### What is expected
Copy exactly the lines that run from the line containing "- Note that" to the end of the material below, both ends included.

Data in this exercise Block Start

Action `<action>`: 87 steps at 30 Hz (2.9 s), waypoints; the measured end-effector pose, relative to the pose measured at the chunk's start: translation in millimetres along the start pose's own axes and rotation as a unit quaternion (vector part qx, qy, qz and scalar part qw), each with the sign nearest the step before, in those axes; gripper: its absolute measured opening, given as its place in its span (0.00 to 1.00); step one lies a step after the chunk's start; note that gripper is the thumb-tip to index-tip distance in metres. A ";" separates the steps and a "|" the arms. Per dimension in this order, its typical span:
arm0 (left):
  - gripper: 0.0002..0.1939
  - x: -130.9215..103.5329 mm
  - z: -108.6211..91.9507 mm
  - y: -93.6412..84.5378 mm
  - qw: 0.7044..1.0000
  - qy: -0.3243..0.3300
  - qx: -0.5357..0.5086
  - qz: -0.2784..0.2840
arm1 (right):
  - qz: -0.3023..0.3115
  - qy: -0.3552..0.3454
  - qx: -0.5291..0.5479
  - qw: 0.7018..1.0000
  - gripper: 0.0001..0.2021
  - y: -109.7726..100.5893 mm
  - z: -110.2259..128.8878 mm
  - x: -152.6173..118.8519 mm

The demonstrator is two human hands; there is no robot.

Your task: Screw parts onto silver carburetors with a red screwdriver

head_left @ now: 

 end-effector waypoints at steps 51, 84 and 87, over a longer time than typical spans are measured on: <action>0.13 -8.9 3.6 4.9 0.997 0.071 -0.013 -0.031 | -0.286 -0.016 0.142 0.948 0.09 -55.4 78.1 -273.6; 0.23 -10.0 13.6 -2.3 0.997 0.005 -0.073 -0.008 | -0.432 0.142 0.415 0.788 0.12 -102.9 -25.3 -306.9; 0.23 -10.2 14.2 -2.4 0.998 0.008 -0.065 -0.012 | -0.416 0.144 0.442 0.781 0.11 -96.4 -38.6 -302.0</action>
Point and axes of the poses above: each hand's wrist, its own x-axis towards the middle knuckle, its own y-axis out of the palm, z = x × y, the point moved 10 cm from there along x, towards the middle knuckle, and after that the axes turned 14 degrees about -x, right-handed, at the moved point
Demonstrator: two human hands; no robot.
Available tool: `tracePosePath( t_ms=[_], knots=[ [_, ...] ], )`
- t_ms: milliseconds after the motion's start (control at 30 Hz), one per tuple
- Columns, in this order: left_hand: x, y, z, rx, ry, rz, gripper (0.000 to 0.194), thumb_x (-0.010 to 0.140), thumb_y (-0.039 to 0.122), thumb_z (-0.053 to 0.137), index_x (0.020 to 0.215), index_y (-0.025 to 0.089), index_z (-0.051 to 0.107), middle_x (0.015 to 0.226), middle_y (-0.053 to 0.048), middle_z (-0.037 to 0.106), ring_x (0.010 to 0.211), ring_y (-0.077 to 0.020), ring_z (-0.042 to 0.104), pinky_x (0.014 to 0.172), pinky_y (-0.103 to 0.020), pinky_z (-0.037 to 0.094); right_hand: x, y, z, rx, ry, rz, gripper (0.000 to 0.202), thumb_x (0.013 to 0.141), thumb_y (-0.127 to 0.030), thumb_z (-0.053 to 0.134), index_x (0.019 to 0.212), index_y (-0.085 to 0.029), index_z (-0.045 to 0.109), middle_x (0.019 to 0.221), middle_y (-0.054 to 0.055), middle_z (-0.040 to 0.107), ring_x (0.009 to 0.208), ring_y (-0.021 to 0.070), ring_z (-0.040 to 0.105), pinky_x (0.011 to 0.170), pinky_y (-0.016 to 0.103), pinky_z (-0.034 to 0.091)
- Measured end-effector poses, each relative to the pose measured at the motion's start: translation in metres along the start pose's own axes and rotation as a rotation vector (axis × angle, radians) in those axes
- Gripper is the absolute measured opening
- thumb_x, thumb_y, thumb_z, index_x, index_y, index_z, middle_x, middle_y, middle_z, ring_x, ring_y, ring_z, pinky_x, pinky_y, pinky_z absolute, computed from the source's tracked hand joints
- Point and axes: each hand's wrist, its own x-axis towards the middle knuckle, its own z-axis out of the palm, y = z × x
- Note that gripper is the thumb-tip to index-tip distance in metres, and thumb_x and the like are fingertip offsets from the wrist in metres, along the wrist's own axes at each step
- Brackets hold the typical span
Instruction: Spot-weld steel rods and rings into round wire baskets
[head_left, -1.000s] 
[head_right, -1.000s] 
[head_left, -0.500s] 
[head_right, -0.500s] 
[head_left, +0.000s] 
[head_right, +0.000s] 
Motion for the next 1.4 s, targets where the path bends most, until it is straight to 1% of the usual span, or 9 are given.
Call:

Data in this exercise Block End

### Response to the task
- Note that gripper is the thumb-tip to index-tip distance in metres, and thumb_x and the like are fingertip offsets from the wrist in metres, along the wrist's own axes at each step
- Brackets hold the typical span
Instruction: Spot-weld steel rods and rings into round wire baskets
[head_left, -1.000s] 
[head_right, -1.000s] 
[head_left, -0.500s] 
[head_right, -0.500s] 
[head_left, +0.000s] 
[head_right, +0.000s] 
Motion for the next 1.4 s, targets where the path bends most, until it is straight to 1% of the usual span, or 9 are given.
Call:

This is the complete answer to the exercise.